Сгребя неразобранную добычу, я утрамбовал ее в завязанную снизу и донельзя растянутую майку, закинул ее за спину, продел руки в лямки и двинулся прочь от поляны с трупами. Не успел я отойти и двадцати шагов, как пятнистая кошка скользнула к мертвой девке и ласково лизнула ее в щеку, прежде чем разинуть пасть, схватиться за лицо и содрать его. Понимаю – начинаешь с самого вкусного? Вон и к сиськам потянулась.
– Где долбанный Каппа? – прохрипел я, отрывая здоровенный лист смутно знакомого растения и начиная растирать им липкое лицо. – Где этот ушлепок? И где, сука, мой экз?!
Очистившись несколькими листами, что заодно оставили на коже пряный аромат, что неплохо отбивал запах моего немытого тела, я быстро просмотрел добычу, отшвыривая ненужное.
Ржавый нож со сточенным и надломленным у рукояти лезвием улетел прочь. За ним последовала связка алюминиевых ложек и пара настолько грязных тарелок, что, даже не накладывая в них пищу, можно было неплохо перекусить, если поскрести по бокам. Сандалии – одна пара в топку, вторая… тоже. Заодно я понял, что под тряпичными обмотками на ногах у меня что-то вроде гипса, а затем вспомнил взрыв под ногами, краткий полет и черноту. Так я потерял Шило – починить можно было, но уже не требовалось, ведь я вернул Ночную Гадюку.
– Где мой экз?! – злобно прошипел я, сдавливая в руке несколько матерчатых лент, взятых у дохлой девки.

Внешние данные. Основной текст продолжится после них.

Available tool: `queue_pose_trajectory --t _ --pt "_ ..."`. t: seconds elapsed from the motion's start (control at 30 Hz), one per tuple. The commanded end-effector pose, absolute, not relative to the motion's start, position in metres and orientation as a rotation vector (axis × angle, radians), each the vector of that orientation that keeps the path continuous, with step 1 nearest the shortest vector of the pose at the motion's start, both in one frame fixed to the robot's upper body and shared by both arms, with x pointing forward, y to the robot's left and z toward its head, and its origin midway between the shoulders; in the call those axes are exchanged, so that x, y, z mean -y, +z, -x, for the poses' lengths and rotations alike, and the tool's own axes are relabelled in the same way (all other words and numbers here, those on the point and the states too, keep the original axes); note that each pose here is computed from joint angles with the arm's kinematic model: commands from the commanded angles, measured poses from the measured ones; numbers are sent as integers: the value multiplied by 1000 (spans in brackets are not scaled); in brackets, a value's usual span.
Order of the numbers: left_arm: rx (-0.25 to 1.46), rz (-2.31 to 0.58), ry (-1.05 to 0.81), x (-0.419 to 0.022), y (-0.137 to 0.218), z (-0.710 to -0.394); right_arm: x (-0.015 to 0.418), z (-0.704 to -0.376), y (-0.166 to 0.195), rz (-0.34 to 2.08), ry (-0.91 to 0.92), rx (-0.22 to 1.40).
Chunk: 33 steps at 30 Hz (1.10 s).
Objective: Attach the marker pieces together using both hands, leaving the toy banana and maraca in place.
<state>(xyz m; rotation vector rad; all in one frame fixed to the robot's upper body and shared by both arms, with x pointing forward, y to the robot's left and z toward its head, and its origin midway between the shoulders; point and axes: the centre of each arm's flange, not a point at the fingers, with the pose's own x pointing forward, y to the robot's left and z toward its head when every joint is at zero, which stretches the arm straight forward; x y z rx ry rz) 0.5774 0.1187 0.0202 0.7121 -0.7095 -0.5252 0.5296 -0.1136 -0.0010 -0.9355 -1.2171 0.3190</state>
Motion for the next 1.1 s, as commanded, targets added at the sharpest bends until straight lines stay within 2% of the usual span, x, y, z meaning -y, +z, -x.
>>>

Чуть успокоившись, одну ленту пустил на бандану, другими перемотал проткнутые иглами ладони и запястья, заодно срезав пару лохм кожи. Футболками обмотал ступни ног, защищая пальцы и низ голеней. Натянул грязные и некогда зеленые шорты, следующей частью гардероба стала майка. Револьвер за резинку шорт, нож туда же, в карман несколько медных и вроде как серебряных монет. Те самые песо? Сейчас не до них. Прислушавшись к ощущениям желудка, убедился, что приступа рвоты пока можно не ждать, и засунул в рот пресную, считай, безвкусную лепешку. На вкус знакомо. Перед глазами заколосились высоченные растения с крупными початками…
Что мне говорит такой куцый набор вещей? О многом он говорит. И нет, я не об отсутствии гигиены. Слишком мало у них с собой вещей, да и одежда не из той, в которой пустишься в долгий путь по полному опасных животных лесу. Вон тут какие кошки бегают. Что они противопоставят такому котенку? Ложку алюминиевую?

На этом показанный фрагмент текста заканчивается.